Getting back to a schedule (AKA life’s a beach…not really)

 

Bradenton Beach

 

This is where I’ve been for the last week. No seriously pretty much on this beach right here. It’s been amazing. Wearing a bathing suit and not having to worry that I’m too fat or that I’m going to over heat because I’m carrying around an extra 120 pound has once again brought me to a place of being humbled at the hard work I’ve had to put into saving my life…

However

Amongst all the good things I’m discovering about going on vacation there is also remembering all the difficult stuff I carry around with me even still.

  • My Eating has been a little out of control. I’m staying with my Aunt Kathee and while the house if filled with food that allows me to make good choices there is also many opportunities to make not such good choices. I’ve find myself reaching for chocolate more often then reaching for fruits and veggies. I am eating more mindlessly than I have in a long time. Snacking when I’m not hungry and even when I ask myself “Tara are you hungry enough to put this (insert food here) into your mouth?” and I know the answer is no, I’m still eating.
  • I’m eating out of stress. Being around my family isn’t easy. We are all very separate people with very different lives and when we come together it can be a little difficult to adjust. Something is taken out of context or perceived to mean something when it doesn’t mean that at all and I find myself reaching for whatever I can put in my mouth and have done it multiple times this week.
  • I’m making food choices based on what other people are eating. My brother doesn’t have the best food habits. In fact they kind of suck. Pints of ice cream can be devoured without thought and I’m finding myself jealous that I no longer eat that way. So I make excuses “I can eat this ice cream because it’s not a pint” “I can have a second helping because it’s not as much as what he’s eating”, “I can eat (insert food here) because at least I’m going to go running in the morning”…
  • The urge to weigh myself everyday has been extremely strong. I’ve managed to only do it once but every time I see the scale I’ve had to stand in front of it and have a semi long conversation about how I don’t need to know what my weight is. I’ve had to remind multiple times that even if I did get on the scale it wouldn’t be accurate because there are other factors to take into consideration: plane, heat, different scale.
  • Not having a schedule is throwing me off emotionally. I miss my room. I miss my stuff. I miss my car. I miss the comforts of knowing what I’m doing and exactly where I should be at any given time.

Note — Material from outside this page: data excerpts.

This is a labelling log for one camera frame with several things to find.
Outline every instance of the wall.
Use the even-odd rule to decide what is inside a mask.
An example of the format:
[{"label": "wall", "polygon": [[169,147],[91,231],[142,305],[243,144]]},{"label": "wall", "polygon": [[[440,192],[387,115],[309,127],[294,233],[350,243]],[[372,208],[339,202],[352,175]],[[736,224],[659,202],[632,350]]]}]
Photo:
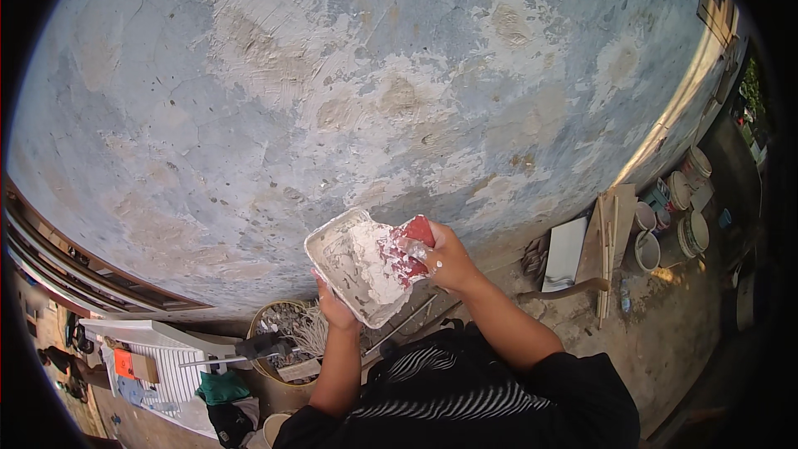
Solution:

All that being said you can probably deduce I’m ready to go home. Vacations are grand and seeing my family has been awesome but truth be told I am ready to get back to where I belong. Ready to get back to my schedule and making healthy choices. Ready to get back to the gym, boxing and Godfather. Ready to stop eating mindlessly and be present 100% in the choices I am making…

Vacations are Grand

Home is Better.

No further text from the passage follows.